**WORK TASK:**
Range to repeat from the listing below: the line containing "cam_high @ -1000" down to the line containing "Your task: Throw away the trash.", both included. Copy it exactly, pictures excluded, and add nothing else.

**DATASET EXTRACT:**
----

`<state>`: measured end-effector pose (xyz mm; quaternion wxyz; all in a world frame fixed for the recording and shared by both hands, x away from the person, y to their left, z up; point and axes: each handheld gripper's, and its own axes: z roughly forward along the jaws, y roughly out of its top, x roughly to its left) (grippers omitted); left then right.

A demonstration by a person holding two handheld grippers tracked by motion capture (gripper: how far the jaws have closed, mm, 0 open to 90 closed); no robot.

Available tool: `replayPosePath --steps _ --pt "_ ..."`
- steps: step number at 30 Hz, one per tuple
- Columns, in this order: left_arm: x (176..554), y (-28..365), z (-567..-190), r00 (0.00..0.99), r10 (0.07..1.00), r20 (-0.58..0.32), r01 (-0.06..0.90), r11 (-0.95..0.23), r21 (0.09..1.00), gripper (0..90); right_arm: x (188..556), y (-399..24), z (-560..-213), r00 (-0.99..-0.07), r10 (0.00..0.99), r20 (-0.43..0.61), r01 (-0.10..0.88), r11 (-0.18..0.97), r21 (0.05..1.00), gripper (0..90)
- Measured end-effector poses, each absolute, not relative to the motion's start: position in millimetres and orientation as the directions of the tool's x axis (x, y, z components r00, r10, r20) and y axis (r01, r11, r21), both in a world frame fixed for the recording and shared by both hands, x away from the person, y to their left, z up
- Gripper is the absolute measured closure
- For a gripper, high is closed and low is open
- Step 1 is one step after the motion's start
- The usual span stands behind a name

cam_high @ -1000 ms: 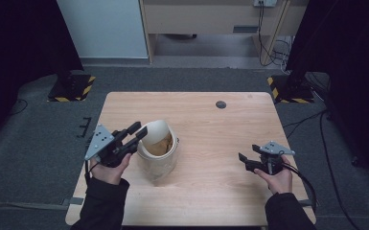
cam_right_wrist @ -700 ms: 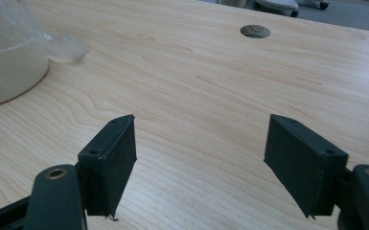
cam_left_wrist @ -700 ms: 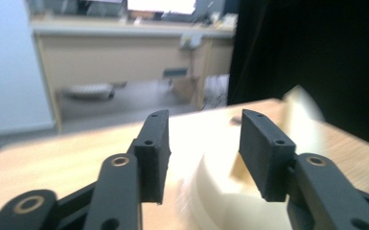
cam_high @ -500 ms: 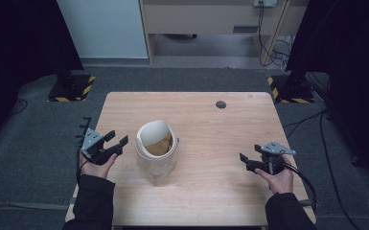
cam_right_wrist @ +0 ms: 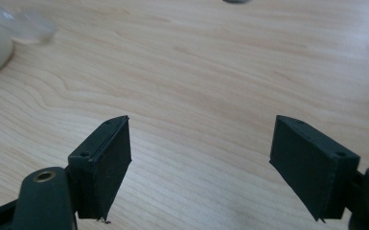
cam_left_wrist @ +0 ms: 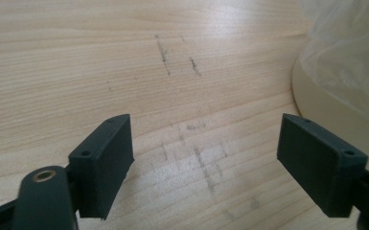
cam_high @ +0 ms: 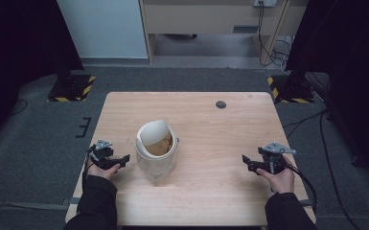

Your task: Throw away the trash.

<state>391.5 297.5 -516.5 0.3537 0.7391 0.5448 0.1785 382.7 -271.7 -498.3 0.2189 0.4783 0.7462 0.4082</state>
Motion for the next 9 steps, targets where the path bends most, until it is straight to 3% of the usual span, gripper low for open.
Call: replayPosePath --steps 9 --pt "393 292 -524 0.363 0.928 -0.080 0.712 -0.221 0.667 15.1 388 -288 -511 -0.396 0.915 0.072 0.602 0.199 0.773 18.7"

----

**RESPONSE TO THIS TASK:**
cam_high @ -1000 ms: 
cam_right_wrist @ -700 ms: 
cam_left_wrist @ -700 ms: 
cam_high @ -500 ms: 
cam_right_wrist @ +0 ms: 
cam_left_wrist @ +0 ms: 
cam_high @ +0 ms: 

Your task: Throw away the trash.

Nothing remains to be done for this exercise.